Date: Sun, 20 Aug 2000 01:12:21 +0300
> hi all
>
> i read some re:'s about the problem iv presented.
> iv been offered to put somewhere a reference part
> which i dont know realy where and what is it to place it.
>
> another offer was to stuff a large cap over the lower leg of the divider.
> (where is that?)
> which of them is the best??
Both these are relating to the voltage divider used in the VCO reset curcuit to
give the voltage where the ramp should be given an reset pulse. This divider
is going from +15V to GND through a 20k (R19 in online schematics) and a 10k
(R20) resistor. The LM311 comparator uses the voltage supplied as the reference
level. The 100 pF capacitor is the DC blocker for the sync signal which is then
laid on top of the DC signal, so that the reference is dropped for synking.

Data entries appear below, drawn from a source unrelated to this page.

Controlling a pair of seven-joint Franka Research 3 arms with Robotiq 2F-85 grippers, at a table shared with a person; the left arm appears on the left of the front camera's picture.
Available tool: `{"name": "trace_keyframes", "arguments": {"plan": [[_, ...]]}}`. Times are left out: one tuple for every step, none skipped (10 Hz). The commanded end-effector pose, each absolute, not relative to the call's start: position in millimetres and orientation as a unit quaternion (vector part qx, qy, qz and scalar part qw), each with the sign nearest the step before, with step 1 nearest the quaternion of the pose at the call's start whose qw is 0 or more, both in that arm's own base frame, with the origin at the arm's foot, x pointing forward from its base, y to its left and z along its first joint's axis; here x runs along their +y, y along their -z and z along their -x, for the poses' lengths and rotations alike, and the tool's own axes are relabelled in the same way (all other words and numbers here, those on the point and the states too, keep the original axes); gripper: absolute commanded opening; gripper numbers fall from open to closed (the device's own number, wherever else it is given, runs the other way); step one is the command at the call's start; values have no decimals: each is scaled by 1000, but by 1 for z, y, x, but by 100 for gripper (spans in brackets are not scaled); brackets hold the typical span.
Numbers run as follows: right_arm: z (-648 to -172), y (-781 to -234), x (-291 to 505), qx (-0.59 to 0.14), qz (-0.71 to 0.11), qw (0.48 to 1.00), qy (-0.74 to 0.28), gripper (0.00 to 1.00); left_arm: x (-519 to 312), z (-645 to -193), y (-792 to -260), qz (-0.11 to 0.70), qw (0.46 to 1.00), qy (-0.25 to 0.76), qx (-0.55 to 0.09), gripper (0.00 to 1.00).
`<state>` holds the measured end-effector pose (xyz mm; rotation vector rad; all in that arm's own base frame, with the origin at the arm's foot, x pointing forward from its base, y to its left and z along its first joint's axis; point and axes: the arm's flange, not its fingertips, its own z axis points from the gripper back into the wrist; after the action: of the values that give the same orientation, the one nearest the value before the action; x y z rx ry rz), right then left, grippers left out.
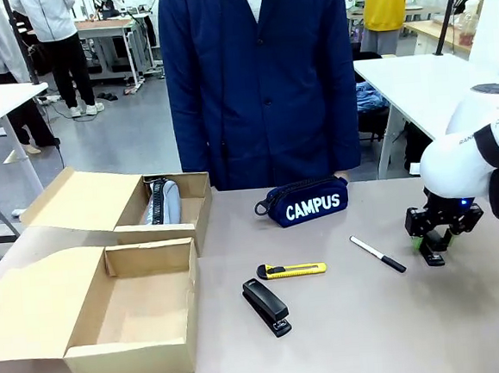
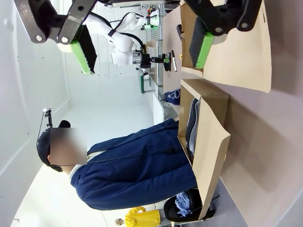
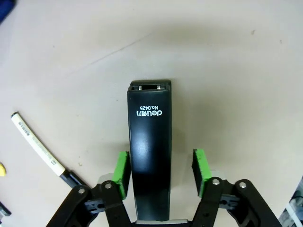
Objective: Place items inside the box.
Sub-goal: Pick up a Pencil pouch or Stapler and place it inside the Mailer Box closest to the robot.
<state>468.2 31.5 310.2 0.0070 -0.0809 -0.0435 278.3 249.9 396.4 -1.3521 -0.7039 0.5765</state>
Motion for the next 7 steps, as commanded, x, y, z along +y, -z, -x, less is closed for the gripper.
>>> {"name": "trace_keyframes", "arguments": {"plan": [[-468, -309, 30, -51, -19, 998, 11, 0, 248, -277, -399, 607, 683, -251, -319, 100], [-470, -304, 31, -52, -20, 998, 9, 0, 248, -277, -399, 607, 683, -251, -319, 100], [-470, -301, 31, -50, -13, 999, 9, 4, 248, -277, -399, 607, 683, -251, -319, 100], [-470, -300, 31, -47, -15, 999, 9, 0, 248, -277, -399, 607, 683, -251, -319, 100], [-470, -299, 30, -45, -13, 999, 8, 0, 248, -277, -399, 607, 683, -251, -319, 100], [-469, -300, 30, -48, -13, 999, 9, 0, 248, -277, -399, 607, 683, -251, -319, 100], [-467, -306, 28, -53, -12, 998, 9, 0, 248, -277, -399, 607, 683, -251, -319, 100]]}}
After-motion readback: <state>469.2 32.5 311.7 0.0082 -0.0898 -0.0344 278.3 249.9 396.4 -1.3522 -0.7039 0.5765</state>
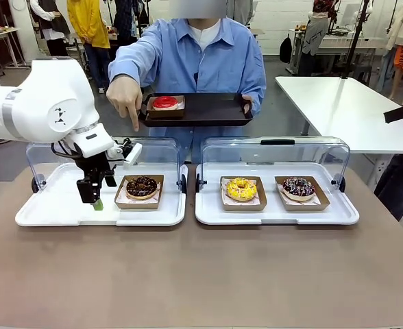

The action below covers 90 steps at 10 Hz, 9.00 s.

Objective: Provide the desired donut to the person.
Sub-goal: Pick up and lift the Paper togo box containing the Donut pointed at by the person, then place the picked Paper togo box onto the Handle tray extended by the person.

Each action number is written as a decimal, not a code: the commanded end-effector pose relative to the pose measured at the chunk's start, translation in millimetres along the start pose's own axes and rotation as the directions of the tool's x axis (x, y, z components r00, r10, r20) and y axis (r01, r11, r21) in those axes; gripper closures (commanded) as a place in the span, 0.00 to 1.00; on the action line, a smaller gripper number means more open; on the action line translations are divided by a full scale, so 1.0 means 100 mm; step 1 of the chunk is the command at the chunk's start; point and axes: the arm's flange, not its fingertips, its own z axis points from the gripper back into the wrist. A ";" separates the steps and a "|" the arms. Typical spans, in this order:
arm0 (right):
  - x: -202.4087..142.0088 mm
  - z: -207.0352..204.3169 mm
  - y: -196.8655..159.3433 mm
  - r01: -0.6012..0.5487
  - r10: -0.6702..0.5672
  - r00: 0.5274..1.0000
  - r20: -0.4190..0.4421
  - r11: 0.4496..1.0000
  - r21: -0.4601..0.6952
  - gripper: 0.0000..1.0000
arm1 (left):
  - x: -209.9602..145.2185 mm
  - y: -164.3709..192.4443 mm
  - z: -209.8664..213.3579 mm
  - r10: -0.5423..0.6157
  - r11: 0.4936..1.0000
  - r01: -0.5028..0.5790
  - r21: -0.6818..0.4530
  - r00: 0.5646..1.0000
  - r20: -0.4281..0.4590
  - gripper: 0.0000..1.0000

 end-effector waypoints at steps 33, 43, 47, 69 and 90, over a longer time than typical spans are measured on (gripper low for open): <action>-0.01 0.00 0.00 -0.003 0.003 1.000 0.008 1.000 0.007 0.00 | 0.13 0.53 -0.67 0.074 0.997 -0.074 0.010 0.997 -0.022 1.00; -0.01 0.00 0.00 -0.003 0.003 1.000 0.008 1.000 0.007 0.00 | 0.37 0.13 -0.18 0.064 0.993 -0.073 -0.093 0.994 -0.094 1.00; -0.01 0.00 0.00 -0.003 0.003 1.000 0.008 1.000 0.007 0.00 | 0.60 -0.53 0.46 0.008 0.994 -0.019 -0.105 0.995 -0.104 1.00; -0.01 0.00 0.00 -0.003 0.003 1.000 0.008 1.000 0.007 0.00 | 0.91 -0.89 1.98 0.021 0.993 -0.014 0.115 0.998 -0.056 1.00; -0.01 0.00 0.00 -0.003 0.003 1.000 0.008 1.000 0.007 0.00 | 2.51 0.39 2.06 0.060 0.964 -0.033 0.265 0.994 -0.095 0.99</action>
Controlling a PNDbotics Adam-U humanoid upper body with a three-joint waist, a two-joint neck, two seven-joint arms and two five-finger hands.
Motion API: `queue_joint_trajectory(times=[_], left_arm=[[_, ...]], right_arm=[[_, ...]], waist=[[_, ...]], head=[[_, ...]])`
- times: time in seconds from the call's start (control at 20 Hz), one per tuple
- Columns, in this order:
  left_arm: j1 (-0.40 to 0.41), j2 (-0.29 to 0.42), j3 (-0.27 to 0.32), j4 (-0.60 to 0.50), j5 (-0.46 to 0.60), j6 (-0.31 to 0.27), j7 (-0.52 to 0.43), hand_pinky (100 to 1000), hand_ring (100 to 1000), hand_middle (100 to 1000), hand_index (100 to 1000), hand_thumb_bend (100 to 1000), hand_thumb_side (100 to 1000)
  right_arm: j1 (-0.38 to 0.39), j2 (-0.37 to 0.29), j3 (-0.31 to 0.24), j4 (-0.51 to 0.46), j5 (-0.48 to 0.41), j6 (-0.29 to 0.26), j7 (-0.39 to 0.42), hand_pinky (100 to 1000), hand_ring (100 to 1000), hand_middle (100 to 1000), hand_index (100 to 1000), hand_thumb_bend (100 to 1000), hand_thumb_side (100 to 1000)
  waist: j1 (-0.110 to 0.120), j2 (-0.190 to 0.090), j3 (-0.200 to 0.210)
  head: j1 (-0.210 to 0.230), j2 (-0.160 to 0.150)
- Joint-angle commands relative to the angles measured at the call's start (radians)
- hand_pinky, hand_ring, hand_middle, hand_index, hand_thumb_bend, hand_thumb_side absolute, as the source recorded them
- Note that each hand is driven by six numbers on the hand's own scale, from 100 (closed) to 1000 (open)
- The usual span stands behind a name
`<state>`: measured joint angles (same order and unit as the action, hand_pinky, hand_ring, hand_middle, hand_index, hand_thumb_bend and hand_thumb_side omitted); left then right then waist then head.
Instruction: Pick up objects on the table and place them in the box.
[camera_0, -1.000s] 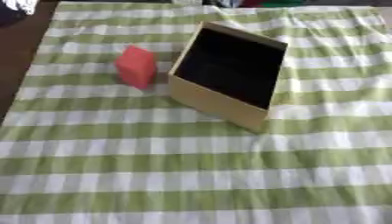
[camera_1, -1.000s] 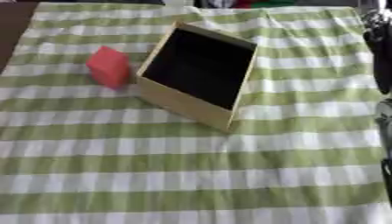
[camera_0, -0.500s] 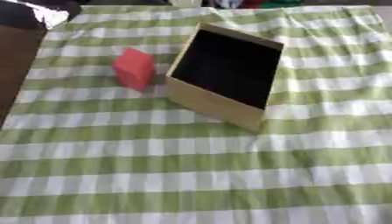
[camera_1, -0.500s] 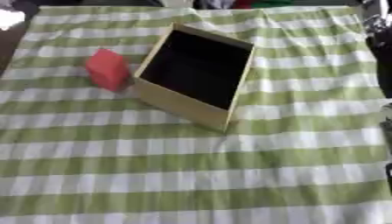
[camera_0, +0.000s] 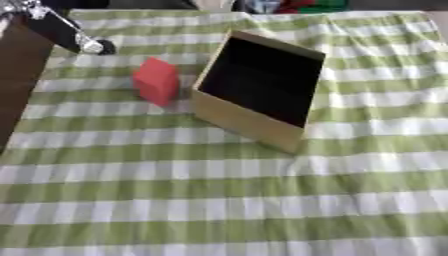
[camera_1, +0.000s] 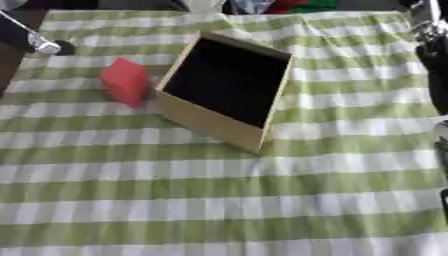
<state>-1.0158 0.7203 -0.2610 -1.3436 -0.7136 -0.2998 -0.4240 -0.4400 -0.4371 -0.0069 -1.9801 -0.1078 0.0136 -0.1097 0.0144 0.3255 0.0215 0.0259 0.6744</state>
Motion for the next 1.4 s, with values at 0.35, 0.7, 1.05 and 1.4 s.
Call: queue_joint_trajectory(times=[0.35,0.7,1.05,1.4], left_arm=[[-0.099,-0.071,0.005,0.224,-0.079,-0.139,-0.145,756,873,898,984,806,100],[-0.149,-0.119,0.032,0.393,-0.1,-0.23,-0.249,858,902,921,1000,773,100],[-0.179,-0.149,0.07,0.432,-0.089,-0.23,-0.366,895,897,927,1000,728,100],[-0.199,-0.168,0.093,0.406,-0.019,-0.178,-0.471,931,882,909,978,666,100]], right_arm=[[-0.007,-0.019,0.0,-0.02,-0.007,0.003,0.008,912,755,695,885,100,554],[-0.008,-0.016,0.002,-0.02,-0.009,0.004,0.011,913,755,695,886,100,560],[-0.008,-0.014,0.003,-0.02,-0.01,0.008,0.012,914,755,695,887,100,566],[-0.007,-0.011,0.006,-0.02,-0.011,0.011,0.016,914,755,695,888,100,571]], waist=[[0.002,-0.026,-0.005],[0.001,-0.022,-0.006],[0.001,-0.016,-0.008],[0.003,-0.012,-0.009]], head=[[0.001,-0.015],[0.004,-0.023],[0.009,-0.029],[0.013,-0.031]])
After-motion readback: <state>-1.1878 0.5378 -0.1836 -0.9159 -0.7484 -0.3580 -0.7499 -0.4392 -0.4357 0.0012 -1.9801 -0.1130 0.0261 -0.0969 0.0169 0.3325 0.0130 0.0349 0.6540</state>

Anyway, what Rene proposed was just to hook at capacitor (say 10 uF) right
across the lower resistor (R20). If the +15V is jumpy from the LFO, then this
could be a cure... but! this way you would also kill the sync input. If you
don't mind doing that, well, there you are. This approach can be used to be a
quick tester, if it doesn't help you a single bit, the bellow strategies will
not help you either.
An alternative approach would be to replace the 20k resistor (R19) with two
10k resistors and then have the capacitor be hooked from between them and down
to ground. This would not kill your sync signal.
What I proposed was to use some sort of voltage reference chip, this is really
like overdoing it, but if you want to do that, then take a 10V reference chip
(REF-10 for instance), hook it to the power lines and then use the output to
feed the R19 instead of having the +15V powerline feeding R19. This would
require R19 to be of 10k instead of 20k in order not to change the voltage one
is after.
Would these directions be helpfull for you?

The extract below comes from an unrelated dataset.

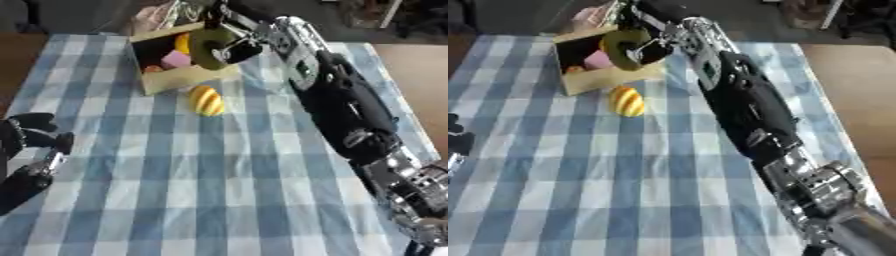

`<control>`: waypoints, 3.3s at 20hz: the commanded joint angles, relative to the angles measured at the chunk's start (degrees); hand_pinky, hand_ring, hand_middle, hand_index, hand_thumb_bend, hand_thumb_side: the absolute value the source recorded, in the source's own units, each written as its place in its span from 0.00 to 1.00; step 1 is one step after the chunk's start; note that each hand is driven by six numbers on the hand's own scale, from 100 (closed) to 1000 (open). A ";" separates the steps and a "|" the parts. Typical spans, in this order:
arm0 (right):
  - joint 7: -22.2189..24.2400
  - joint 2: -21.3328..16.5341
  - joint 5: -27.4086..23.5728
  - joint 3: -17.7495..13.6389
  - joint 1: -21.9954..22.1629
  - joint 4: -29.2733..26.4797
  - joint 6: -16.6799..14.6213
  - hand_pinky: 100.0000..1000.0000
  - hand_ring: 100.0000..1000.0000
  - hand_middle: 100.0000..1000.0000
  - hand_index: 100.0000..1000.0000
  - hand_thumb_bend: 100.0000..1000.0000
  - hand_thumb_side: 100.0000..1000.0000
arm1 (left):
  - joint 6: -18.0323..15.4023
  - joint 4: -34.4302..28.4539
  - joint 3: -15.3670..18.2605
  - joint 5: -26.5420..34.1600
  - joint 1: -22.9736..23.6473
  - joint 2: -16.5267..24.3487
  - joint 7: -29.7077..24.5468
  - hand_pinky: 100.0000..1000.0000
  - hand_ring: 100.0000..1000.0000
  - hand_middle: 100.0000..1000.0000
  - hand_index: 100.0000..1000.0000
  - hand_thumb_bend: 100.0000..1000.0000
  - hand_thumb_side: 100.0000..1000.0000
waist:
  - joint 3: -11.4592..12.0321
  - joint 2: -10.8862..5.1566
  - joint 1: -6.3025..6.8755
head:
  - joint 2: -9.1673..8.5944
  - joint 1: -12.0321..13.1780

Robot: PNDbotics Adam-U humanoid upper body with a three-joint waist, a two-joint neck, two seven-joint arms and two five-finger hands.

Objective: Pick up objects on the table and place them in the box.

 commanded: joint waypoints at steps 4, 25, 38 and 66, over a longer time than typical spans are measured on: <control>-16.07 2.50 5.88 -5.08 -1.55 4.17 9.87 0.63 0.63 0.42 0.43 0.00 0.00 | -0.27 -0.96 -0.83 0.53 -1.22 0.10 -1.02 0.64 0.52 0.55 0.73 0.32 0.42 | 2.32 -1.03 0.61 | -1.02 -2.19; -9.39 5.46 7.07 -2.49 -0.44 4.58 7.42 0.76 0.88 0.94 0.97 0.27 0.42 | -0.31 -0.83 -0.94 0.72 -1.25 -0.44 -1.24 0.64 0.52 0.55 0.73 0.31 0.43 | 2.72 -0.75 0.58 | -1.71 -3.09; 9.68 -0.15 -8.52 7.48 1.45 -7.60 -2.15 0.77 0.87 0.90 0.98 0.19 0.38 | 0.20 -1.06 1.47 0.37 -0.82 -0.13 1.20 0.64 0.52 0.55 0.72 0.30 0.42 | -1.36 -0.52 0.67 | -1.23 -0.89; 13.87 1.99 0.52 3.70 5.96 6.93 -0.59 0.76 0.85 0.83 0.90 0.17 0.35 | 0.34 -1.14 1.82 0.26 -0.60 -0.45 1.61 0.64 0.51 0.55 0.72 0.28 0.43 | -2.27 -0.28 1.40 | -0.85 -0.90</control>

> my asm dirfs... and its too bugy to be ignored.
>
> btw
> another fact that cause the vco to drift is when i tweak the filter fc
> position
> iv noticed that ther is a small range that also cause the vco to drift..
>
> i feel my boat is leaking from everywhere ..
Um, and you have big caps and a strong enougth powersupply?
> tnx and sorry for the small saint of despair..
Well, I would be kind of worried too if it happend to me.